◆ **Entries shown**:
○ ○ ○ ○

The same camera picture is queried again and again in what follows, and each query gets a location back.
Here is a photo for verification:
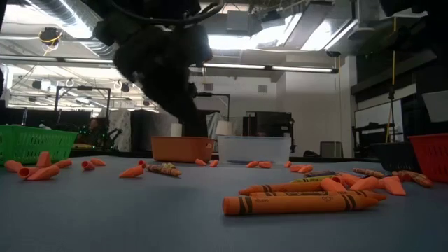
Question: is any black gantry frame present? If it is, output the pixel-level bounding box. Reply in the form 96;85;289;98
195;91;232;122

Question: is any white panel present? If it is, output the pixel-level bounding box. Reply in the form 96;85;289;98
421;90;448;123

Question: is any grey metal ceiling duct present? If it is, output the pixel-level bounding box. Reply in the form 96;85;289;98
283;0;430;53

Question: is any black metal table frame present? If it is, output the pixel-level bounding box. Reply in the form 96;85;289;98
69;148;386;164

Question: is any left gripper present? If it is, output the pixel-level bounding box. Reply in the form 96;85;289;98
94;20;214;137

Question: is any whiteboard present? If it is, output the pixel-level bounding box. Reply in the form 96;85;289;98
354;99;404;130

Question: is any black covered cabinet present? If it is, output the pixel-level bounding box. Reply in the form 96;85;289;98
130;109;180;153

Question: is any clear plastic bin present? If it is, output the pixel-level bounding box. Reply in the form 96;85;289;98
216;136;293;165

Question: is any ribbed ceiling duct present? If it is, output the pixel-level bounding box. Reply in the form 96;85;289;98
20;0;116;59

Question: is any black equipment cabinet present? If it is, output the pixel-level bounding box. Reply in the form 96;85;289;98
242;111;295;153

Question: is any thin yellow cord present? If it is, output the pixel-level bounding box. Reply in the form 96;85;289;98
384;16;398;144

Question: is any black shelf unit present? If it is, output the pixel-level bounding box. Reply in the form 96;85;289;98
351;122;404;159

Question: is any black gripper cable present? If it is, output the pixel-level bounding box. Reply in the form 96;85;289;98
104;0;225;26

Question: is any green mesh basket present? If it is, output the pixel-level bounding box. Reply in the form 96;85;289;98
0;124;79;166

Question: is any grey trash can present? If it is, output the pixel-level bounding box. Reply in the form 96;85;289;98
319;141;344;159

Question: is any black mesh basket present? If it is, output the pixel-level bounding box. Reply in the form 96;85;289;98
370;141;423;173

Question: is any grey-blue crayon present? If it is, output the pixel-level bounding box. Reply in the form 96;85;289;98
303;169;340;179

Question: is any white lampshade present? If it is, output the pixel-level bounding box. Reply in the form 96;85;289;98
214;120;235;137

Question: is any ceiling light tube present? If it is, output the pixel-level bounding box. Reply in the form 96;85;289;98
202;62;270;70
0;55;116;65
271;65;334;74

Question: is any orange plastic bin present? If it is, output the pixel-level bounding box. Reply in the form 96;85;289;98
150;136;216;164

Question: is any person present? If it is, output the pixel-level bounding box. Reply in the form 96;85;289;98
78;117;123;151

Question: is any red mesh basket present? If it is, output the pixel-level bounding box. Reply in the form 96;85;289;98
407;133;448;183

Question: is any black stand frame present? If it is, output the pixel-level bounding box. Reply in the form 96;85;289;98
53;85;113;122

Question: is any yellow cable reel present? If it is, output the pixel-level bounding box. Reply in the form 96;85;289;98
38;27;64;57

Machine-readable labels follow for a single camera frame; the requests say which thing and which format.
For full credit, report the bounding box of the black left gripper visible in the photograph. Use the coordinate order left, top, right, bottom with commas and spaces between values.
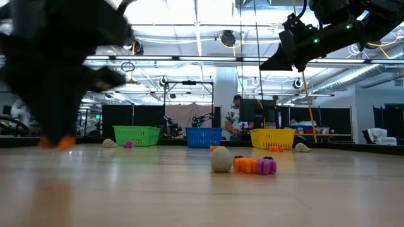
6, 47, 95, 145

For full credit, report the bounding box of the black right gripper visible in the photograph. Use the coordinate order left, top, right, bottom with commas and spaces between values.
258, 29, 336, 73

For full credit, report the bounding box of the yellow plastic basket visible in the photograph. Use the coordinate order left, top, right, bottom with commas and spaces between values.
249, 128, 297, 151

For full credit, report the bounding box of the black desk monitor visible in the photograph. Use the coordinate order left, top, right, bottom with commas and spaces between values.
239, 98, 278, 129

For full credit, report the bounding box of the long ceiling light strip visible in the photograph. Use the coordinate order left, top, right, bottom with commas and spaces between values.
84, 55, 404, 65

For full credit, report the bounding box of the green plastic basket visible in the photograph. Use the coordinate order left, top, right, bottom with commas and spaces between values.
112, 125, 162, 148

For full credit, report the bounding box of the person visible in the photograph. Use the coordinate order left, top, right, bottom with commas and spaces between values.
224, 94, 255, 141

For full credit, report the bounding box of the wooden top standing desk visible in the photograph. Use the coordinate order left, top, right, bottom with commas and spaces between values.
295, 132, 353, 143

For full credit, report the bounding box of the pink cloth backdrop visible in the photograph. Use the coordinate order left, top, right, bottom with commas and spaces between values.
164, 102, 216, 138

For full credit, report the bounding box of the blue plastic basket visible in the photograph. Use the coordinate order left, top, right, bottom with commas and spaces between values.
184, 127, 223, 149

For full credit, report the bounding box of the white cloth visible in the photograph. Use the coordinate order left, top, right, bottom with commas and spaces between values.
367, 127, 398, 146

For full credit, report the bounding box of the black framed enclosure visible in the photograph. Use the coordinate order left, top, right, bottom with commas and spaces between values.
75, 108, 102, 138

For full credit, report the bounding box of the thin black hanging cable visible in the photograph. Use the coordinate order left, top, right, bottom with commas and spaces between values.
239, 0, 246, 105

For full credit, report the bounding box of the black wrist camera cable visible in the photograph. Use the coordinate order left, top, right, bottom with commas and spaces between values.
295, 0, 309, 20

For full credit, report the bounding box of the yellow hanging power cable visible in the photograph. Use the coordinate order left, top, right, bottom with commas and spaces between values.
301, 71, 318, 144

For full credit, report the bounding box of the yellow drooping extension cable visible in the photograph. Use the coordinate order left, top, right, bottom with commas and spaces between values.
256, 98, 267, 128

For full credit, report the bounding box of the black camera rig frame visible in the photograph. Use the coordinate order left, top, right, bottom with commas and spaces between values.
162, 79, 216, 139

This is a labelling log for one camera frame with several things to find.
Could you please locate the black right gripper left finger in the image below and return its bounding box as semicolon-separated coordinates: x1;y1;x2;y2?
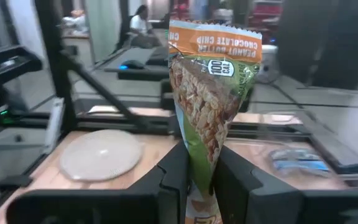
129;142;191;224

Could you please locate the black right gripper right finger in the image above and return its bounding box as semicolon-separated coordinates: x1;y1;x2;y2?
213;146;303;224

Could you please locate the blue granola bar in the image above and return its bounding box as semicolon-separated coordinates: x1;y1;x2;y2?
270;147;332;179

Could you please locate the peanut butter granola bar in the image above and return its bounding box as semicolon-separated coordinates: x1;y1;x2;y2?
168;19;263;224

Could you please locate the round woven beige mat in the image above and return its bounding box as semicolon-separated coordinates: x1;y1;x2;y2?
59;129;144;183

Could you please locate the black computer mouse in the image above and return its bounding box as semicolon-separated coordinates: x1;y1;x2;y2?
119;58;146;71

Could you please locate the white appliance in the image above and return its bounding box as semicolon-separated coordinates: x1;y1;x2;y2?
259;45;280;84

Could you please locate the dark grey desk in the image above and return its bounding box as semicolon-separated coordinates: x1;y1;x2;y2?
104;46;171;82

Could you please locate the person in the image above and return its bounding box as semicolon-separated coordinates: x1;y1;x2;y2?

○ ○ ○ ○

◆ **Exercise brief**: After removing each picture, print the entries above exactly as they were.

◆ **Reply**:
The same camera picture is queried again and again in what follows, and each query gets a location back.
Here is a photo for verification:
Question: is any black gantry frame present? If it is, output the pixel-level bounding box. Reply in the form 96;85;289;98
195;91;232;122

Question: is any white panel present? If it is, output the pixel-level bounding box. Reply in the form 96;85;289;98
421;90;448;123

Question: is any grey metal ceiling duct present? If it is, output the pixel-level bounding box. Reply in the form 96;85;289;98
283;0;430;53

Question: is any black metal table frame present? If it is, output the pixel-level bounding box. Reply in the form 96;85;289;98
69;148;386;164

Question: is any left gripper present? If it is, output the pixel-level bounding box. Reply in the form 96;85;289;98
94;20;214;137

Question: is any whiteboard present? If it is, output the pixel-level bounding box. Reply in the form 96;85;289;98
354;99;404;130

Question: is any black covered cabinet present? If it is, output the pixel-level bounding box. Reply in the form 96;85;289;98
130;109;180;153

Question: is any clear plastic bin present? If it is, output the pixel-level bounding box. Reply in the form 96;85;289;98
216;136;293;165

Question: is any ribbed ceiling duct present? If it is, output the pixel-level bounding box. Reply in the form 96;85;289;98
20;0;116;59

Question: is any black equipment cabinet present? If it is, output the pixel-level bounding box. Reply in the form 96;85;289;98
242;111;295;153

Question: is any thin yellow cord present? If it is, output the pixel-level bounding box. Reply in the form 96;85;289;98
384;16;398;144

Question: is any black shelf unit present? If it is, output the pixel-level bounding box. Reply in the form 96;85;289;98
351;122;404;159

Question: is any black gripper cable present? If it is, output the pixel-level bounding box. Reply in the form 96;85;289;98
104;0;225;26

Question: is any green mesh basket present? If it is, output the pixel-level bounding box. Reply in the form 96;85;289;98
0;124;79;166

Question: is any grey trash can present? If it is, output the pixel-level bounding box. Reply in the form 96;85;289;98
319;141;344;159

Question: is any black mesh basket present? If it is, output the pixel-level bounding box. Reply in the form 96;85;289;98
370;141;423;173

Question: is any grey-blue crayon present? If it is, output the pixel-level bounding box. Reply in the form 96;85;289;98
303;169;340;179

Question: is any white lampshade present? If it is, output the pixel-level bounding box. Reply in the form 96;85;289;98
214;120;235;137

Question: is any ceiling light tube present? If it is, output the pixel-level bounding box. Reply in the form 96;85;289;98
202;62;270;70
0;55;116;65
271;65;334;74

Question: is any orange plastic bin present? If it is, output the pixel-level bounding box. Reply in the form 96;85;289;98
150;136;216;164

Question: is any person present? If it is, output the pixel-level bounding box. Reply in the form 96;85;289;98
78;117;123;151

Question: is any red mesh basket present? If it is, output the pixel-level bounding box. Reply in the form 96;85;289;98
407;133;448;183

Question: is any black stand frame present? If it is, output the pixel-level bounding box. Reply in the form 96;85;289;98
53;85;113;122

Question: is any yellow cable reel present? If it is, output the pixel-level bounding box. Reply in the form 96;85;289;98
38;27;64;57

Machine-readable labels follow for a single camera frame; the requests say which thing and which format.
For full credit, report the bounding box of the black left gripper visible in the photograph. Use the coordinate order left, top, right, bottom with commas and spaces between values.
6, 47, 95, 145

For full credit, report the bounding box of the black right gripper visible in the photograph. Use the coordinate order left, top, right, bottom with commas and spaces between values.
258, 29, 336, 73

For full credit, report the bounding box of the yellow plastic basket visible in the photograph. Use the coordinate order left, top, right, bottom with commas and spaces between values.
249, 128, 297, 151

For full credit, report the bounding box of the black desk monitor visible in the photograph. Use the coordinate order left, top, right, bottom with commas and spaces between values.
239, 98, 278, 129

For full credit, report the bounding box of the long ceiling light strip visible in the photograph. Use the coordinate order left, top, right, bottom with commas and spaces between values.
84, 55, 404, 65

For full credit, report the bounding box of the green plastic basket visible in the photograph. Use the coordinate order left, top, right, bottom with commas and spaces between values.
112, 125, 162, 148

For full credit, report the bounding box of the person visible in the photograph. Use the coordinate order left, top, right, bottom with commas and spaces between values.
224, 94, 255, 141

For full credit, report the bounding box of the wooden top standing desk visible in the photograph. Use the coordinate order left, top, right, bottom with commas and spaces between values.
295, 132, 353, 143

For full credit, report the bounding box of the pink cloth backdrop visible in the photograph. Use the coordinate order left, top, right, bottom with commas and spaces between values.
164, 102, 216, 138

For full credit, report the bounding box of the blue plastic basket visible in the photograph. Use the coordinate order left, top, right, bottom with commas and spaces between values.
184, 127, 223, 149

For full credit, report the bounding box of the white cloth visible in the photograph. Use the coordinate order left, top, right, bottom with commas and spaces between values.
367, 127, 398, 146

For full credit, report the bounding box of the black framed enclosure visible in the photograph. Use the coordinate order left, top, right, bottom with commas and spaces between values.
75, 108, 102, 138

For full credit, report the bounding box of the thin black hanging cable visible in the photograph. Use the coordinate order left, top, right, bottom with commas and spaces between values.
239, 0, 246, 105

For full credit, report the bounding box of the black wrist camera cable visible in the photograph. Use the coordinate order left, top, right, bottom with commas and spaces between values.
295, 0, 309, 20

For full credit, report the bounding box of the yellow hanging power cable visible in the photograph. Use the coordinate order left, top, right, bottom with commas and spaces between values.
301, 71, 318, 144

For full credit, report the bounding box of the yellow drooping extension cable visible in the photograph. Use the coordinate order left, top, right, bottom with commas and spaces between values.
256, 98, 267, 128

For full credit, report the bounding box of the black camera rig frame visible in the photograph. Use the coordinate order left, top, right, bottom with commas and spaces between values.
162, 79, 216, 139

This is a labelling log for one camera frame with several things to find.
Could you please locate the black right gripper left finger in the image below and return its bounding box as semicolon-separated coordinates: x1;y1;x2;y2?
129;142;191;224

Could you please locate the black right gripper right finger in the image above and return its bounding box as semicolon-separated coordinates: x1;y1;x2;y2?
213;146;303;224

Could you please locate the blue granola bar in the image above and return its bounding box as semicolon-separated coordinates: x1;y1;x2;y2?
270;147;332;179

Could you please locate the peanut butter granola bar in the image above and return its bounding box as semicolon-separated coordinates: x1;y1;x2;y2?
168;19;263;224

Could you please locate the round woven beige mat in the image above and return its bounding box as semicolon-separated coordinates: x1;y1;x2;y2?
59;129;144;183

Could you please locate the black computer mouse in the image above and return its bounding box as semicolon-separated coordinates: x1;y1;x2;y2?
119;58;146;71

Could you please locate the white appliance in the image above and return its bounding box as semicolon-separated coordinates: x1;y1;x2;y2?
259;45;280;84

Could you please locate the dark grey desk in the image above and return its bounding box as semicolon-separated coordinates: x1;y1;x2;y2?
104;46;171;82

Could you please locate the person in the image above and return its bounding box as semicolon-separated coordinates: x1;y1;x2;y2?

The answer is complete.